The Apostle John, in his first church epistle, defines being Christian as acknowledging that Jesus was the Christ, sent by God to reveal him and his nature to the world in a clear and redemptive way that had not been revealed previously.  And, the gospel writers, specifically Matthew and Luke, directly quote Jesus equating the first two commandments, loving God with all your heart, soul and mind, and demonstrating that you love God that much by the way you treat others, as the very core of Christian faith practice.  

That doesn't leave room for the kind of loyalty most of these pseudo-Christians give to a worldly, and demonstrably evil politician who doesn't acknowledge God or the deity of Christ.  And the idea of "loving your neighbor as yourself," combined with the definition of "neighbor" that Jesus revealed, is not something that can be found in the faith practice of any of the Evangelicals in that "Rededicate 250 lineup."  

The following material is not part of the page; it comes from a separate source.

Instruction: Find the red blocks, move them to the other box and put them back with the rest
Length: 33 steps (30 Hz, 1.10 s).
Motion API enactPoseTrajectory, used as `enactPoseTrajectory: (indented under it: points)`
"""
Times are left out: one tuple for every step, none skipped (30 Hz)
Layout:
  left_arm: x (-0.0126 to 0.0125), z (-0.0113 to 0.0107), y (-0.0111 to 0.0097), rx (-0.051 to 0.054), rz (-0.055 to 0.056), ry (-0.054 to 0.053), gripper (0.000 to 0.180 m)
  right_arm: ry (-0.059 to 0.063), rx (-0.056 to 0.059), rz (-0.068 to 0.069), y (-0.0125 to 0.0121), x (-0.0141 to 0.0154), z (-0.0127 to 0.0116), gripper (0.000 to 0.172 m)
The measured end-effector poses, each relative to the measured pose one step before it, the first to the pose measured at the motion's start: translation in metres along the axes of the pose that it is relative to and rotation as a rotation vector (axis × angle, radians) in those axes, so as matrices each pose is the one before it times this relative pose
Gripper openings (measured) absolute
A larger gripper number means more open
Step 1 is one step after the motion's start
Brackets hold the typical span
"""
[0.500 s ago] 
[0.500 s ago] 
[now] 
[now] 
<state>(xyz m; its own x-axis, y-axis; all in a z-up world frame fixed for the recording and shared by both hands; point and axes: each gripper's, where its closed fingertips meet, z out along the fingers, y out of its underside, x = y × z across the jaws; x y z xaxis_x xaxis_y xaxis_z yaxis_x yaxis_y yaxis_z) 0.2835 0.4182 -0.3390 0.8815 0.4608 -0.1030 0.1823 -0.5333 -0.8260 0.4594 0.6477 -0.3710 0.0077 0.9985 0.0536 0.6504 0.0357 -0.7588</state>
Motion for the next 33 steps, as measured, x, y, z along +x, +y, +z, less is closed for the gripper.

Left to consider who these people are, and what they've done with regard to ministry, it would be my observation that they are very much in love with money, and have figured out how to convince their constituents to part with some of theirs, hoping to stimulate their own financial windfall which is the only salvation and blessing dispensed by the god they have invented.  That's what they preach  and teach.  The redemptive message of the Christian gospel, which includes repentance, submission to Christ, restoration and a lifestyle based on the practice of a set of principles can't be found among Trump's Evangelical sycophants.  Just listen to them. Not a single one of the Beatitudes provides a blessing of money, but all of the blessings of the Trump Evangelical heretics are measured by how much of it they have.  

And what to they have to say to any of us?  None of them worries about putting a roof over their head, or where their next meal will come from as their food costs and medication costs have surged because of the Iran war, and none of them cares about what price they will pay for a gallon of gas at the pump.  Nor do they care about the millions of Americans who live on a fraction of what they do, on a social security check or a tiny pension.  And because of that, they have absolutely nothing to say to me, or to the millions of other Americans like me.  

So go peddle your phony pseudo-Christian "gospel" somewhere else.